Prime Minister Sharon responded instantly when he heard that Blair had
persuaded Bush to draw a "road map" toward achieving Middle
East peace. The British ambassador to Israel was called in and told
that recent British statements are "worrisome and outrageous."
After all, Sharon had been publicly gloating over the rift between the
Bush administration and the Europeans, particularly Russia, France,
and Germany, who have long pleaded for more American evenhandedness
in the Middle East.
When Blair committed British troops to aid the U.S. invasion of Iraq,
he never turned his back on the dissenting Europeans, notably President
Chirac and Chancellor Schröder. While Bush pouted over their refusal
to do his bidding, Blair stayed in touch with both.
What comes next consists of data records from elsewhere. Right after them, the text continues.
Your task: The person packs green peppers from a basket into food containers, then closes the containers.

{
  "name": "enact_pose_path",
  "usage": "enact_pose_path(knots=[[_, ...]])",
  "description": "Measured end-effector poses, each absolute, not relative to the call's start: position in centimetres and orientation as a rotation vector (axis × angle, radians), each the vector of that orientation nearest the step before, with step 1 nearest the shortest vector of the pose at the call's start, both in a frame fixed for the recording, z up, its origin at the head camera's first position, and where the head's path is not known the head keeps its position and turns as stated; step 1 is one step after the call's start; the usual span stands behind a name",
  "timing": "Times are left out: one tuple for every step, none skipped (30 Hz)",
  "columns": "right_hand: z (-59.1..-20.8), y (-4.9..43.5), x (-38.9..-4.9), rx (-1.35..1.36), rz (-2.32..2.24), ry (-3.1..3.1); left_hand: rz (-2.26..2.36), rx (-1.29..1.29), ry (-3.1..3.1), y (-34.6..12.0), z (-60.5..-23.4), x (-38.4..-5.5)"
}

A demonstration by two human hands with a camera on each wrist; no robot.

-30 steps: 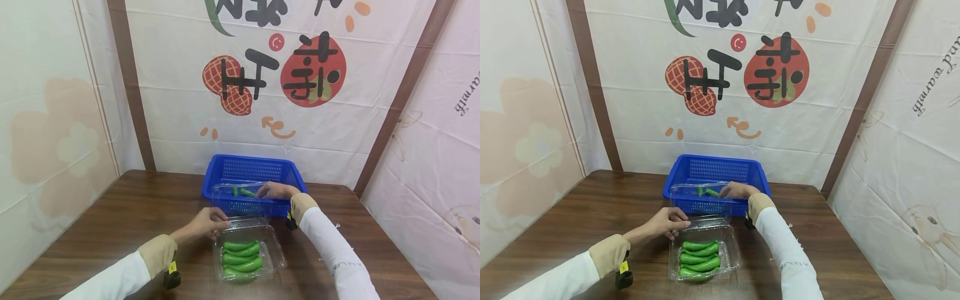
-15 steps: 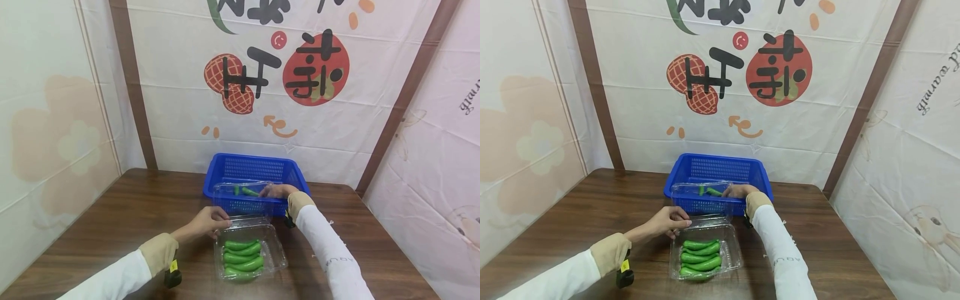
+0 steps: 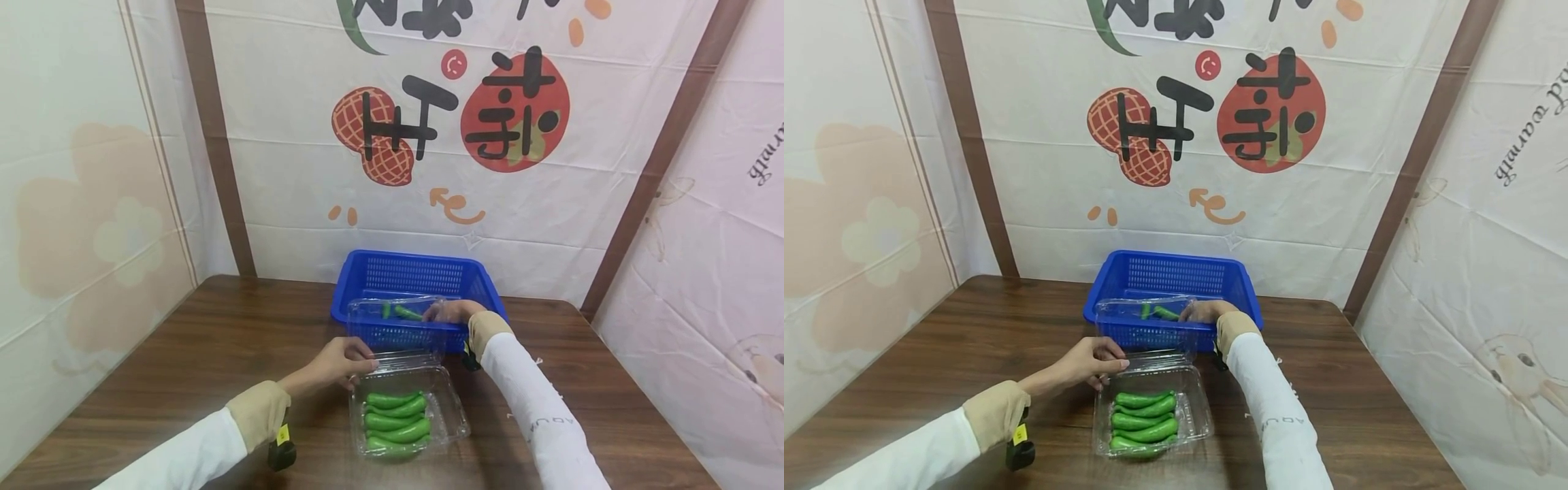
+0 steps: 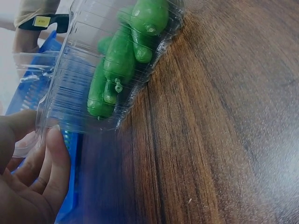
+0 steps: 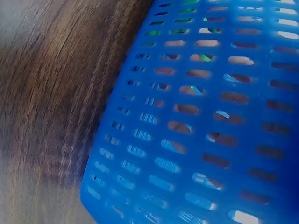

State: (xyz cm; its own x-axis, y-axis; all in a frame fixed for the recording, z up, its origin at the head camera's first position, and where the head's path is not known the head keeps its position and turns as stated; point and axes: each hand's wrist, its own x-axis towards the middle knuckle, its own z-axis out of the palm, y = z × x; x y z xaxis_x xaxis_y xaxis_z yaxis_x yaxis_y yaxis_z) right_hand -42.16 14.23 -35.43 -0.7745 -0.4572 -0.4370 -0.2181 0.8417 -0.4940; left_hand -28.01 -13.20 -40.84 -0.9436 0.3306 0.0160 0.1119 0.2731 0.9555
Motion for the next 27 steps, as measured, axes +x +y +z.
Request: enact_pose_path(knots=[[-35.4,14.2,-42.1,-0.493,-0.589,2.455,1.739,0.412,2.353,-13.2,-40.8,-28.0],[-35.4,14.1,-42.2,-0.504,-0.599,2.453,1.738,0.410,2.354,-13.2,-40.8,-28.0],[-35.4,14.0,-42.2,-0.513,-0.611,2.452,1.737,0.408,2.354,-13.2,-40.7,-27.9],[-35.4,14.0,-42.2,-0.521,-0.625,2.445,1.736,0.407,2.354,-13.2,-40.7,-27.9],[-35.3,13.9,-42.1,-0.522,-0.638,2.447,1.734,0.406,2.354,-13.2,-40.7,-27.9],[-35.4,13.9,-42.1,-0.523,-0.630,2.463,1.734,0.406,2.354,-13.2,-40.7,-27.9],[-35.4,13.9,-42.1,-0.541,-0.632,2.461,1.734,0.410,2.355,-13.2,-40.8,-27.9],[-35.4,13.9,-42.1,-0.551,-0.630,2.462,1.736,0.412,2.354,-13.2,-40.8,-27.9],[-35.4,13.9,-42.1,-0.564,-0.624,2.466,1.737,0.413,2.354,-13.2,-40.8,-27.9],[-35.3,14.0,-42.1,-0.581,-0.622,2.467,1.737,0.415,2.354,-13.3,-40.8,-27.9],[-35.3,14.0,-42.1,-0.605,-0.614,2.473,1.738,0.416,2.354,-13.3,-40.9,-27.9],[-35.3,14.1,-42.0,-0.621,-0.615,2.473,1.738,0.420,2.355,-13.3,-40.9,-27.9],[-35.3,14.2,-42.0,-0.644,-0.629,2.464,1.738,0.425,2.355,-13.3,-40.9,-27.9],[-35.3,14.3,-42.1,-0.688,-0.627,2.467,1.738,0.426,2.354,-13.3,-40.9,-27.9],[-35.2,14.5,-42.1,-0.724,-0.628,2.471,1.735,0.429,2.356,-13.3,-40.9,-27.9],[-35.2,14.6,-42.1,-0.755,-0.626,2.477,1.735,0.435,2.357,-13.2,-40.9,-27.9],[-35.2,14.8,-42.1,-0.782,-0.625,2.488,1.734,0.436,2.358,-13.2,-40.9,-27.9],[-35.1,15.0,-42.1,-0.807,-0.629,2.493,1.735,0.438,2.359,-13.2,-40.9,-27.9],[-35.1,15.2,-42.1,-0.836,-0.624,2.508,1.736,0.439,2.361,-13.2,-40.9,-27.8],[-35.0,15.4,-42.0,-0.842,-0.618,2.529,1.736,0.434,2.363,-13.2,-40.9,-27.8],[-34.9,15.6,-42.0,-0.834,-0.619,2.543,1.737,0.434,2.365,-13.2,-40.9,-27.8],[-34.9,15.8,-42.0,-0.827,-0.627,2.553,1.738,0.431,2.366,-13.2,-40.9,-27.8],[-34.8,16.0,-41.9,-0.823,-0.638,2.561,1.737,0.427,2.368,-13.2,-40.9,-27.9],[-34.8,16.2,-41.9,-0.821,-0.646,2.569,1.736,0.426,2.370,-13.2,-40.9,-27.9],[-34.8,16.4,-41.9,-0.817,-0.653,2.579,1.735,0.425,2.372,-13.2,-41.0,-28.0],[-34.7,16.6,-41.9,-0.815,-0.660,2.584,1.733,0.423,2.374,-13.2,-41.0,-28.0],[-34.7,16.7,-41.9,-0.821,-0.664,2.588,1.732,0.426,2.377,-13.2,-41.0,-28.0]])
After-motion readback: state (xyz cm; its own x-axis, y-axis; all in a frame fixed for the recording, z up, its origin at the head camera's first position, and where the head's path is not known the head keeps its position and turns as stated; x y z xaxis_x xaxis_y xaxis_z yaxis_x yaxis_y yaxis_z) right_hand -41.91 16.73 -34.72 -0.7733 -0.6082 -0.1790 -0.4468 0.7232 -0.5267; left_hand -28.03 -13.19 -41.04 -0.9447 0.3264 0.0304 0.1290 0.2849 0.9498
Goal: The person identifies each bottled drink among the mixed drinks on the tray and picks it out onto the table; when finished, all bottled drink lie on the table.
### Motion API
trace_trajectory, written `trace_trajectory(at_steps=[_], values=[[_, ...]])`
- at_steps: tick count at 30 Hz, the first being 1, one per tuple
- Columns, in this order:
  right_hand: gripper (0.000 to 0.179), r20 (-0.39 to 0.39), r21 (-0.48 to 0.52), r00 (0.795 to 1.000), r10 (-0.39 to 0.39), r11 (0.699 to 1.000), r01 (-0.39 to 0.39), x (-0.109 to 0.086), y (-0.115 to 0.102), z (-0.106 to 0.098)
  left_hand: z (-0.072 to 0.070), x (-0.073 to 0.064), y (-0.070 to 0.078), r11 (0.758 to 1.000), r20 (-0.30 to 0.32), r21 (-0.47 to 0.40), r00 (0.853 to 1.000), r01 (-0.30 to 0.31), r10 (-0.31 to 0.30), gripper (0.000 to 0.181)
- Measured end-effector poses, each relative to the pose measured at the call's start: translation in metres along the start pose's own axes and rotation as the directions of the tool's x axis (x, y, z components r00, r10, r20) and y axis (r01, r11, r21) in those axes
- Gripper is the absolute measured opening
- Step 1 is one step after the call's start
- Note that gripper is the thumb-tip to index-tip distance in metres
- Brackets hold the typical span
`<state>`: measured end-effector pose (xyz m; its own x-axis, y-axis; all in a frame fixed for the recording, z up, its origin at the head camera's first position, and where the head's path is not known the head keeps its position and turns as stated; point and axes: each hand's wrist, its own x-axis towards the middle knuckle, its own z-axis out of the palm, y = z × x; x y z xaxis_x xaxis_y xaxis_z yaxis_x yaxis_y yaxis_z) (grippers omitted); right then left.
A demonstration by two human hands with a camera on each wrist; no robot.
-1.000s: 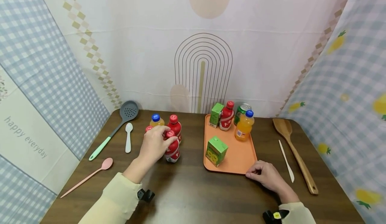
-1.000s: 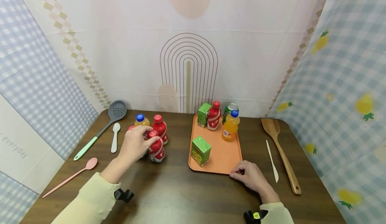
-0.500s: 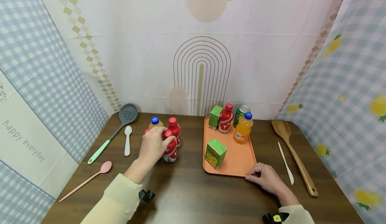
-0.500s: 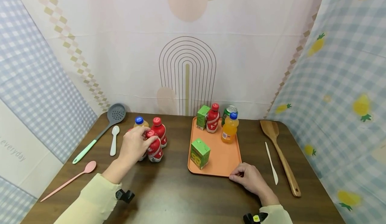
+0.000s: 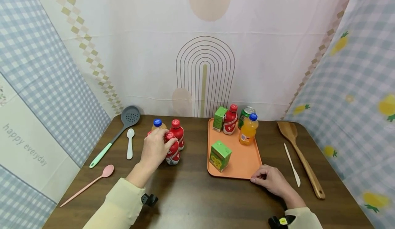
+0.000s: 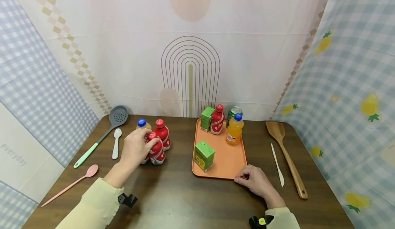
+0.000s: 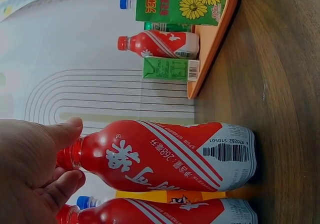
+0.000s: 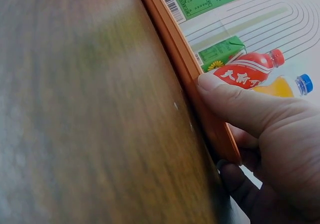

He clearly wants
to maintain his leadership role in the European Union, in a Europe "of
free, independent sovereign nations who chose to pool sovereignty in
pursuit of their own interests and the common good, achieving more together
than we can achieve alone." In Blair's view, this Europe ought
to be a "superpower but not a superstate."
In sharp contrast to Mrs. Thatcher, Mr. Blair is not a Europhobe who
looks at Germans and Frenchmen as perennial problems rather than as
equal partners. Like Mrs. Thatcher, Mr. Blair is a friend of America.
But unlike Mrs. Thatcher, he represents political views that clearly
differ from those currently dominant in the White House and Congress.
With a friend like Tony Blair, President Bush surely is in for some
valuable discussions on the proper course of the world to come.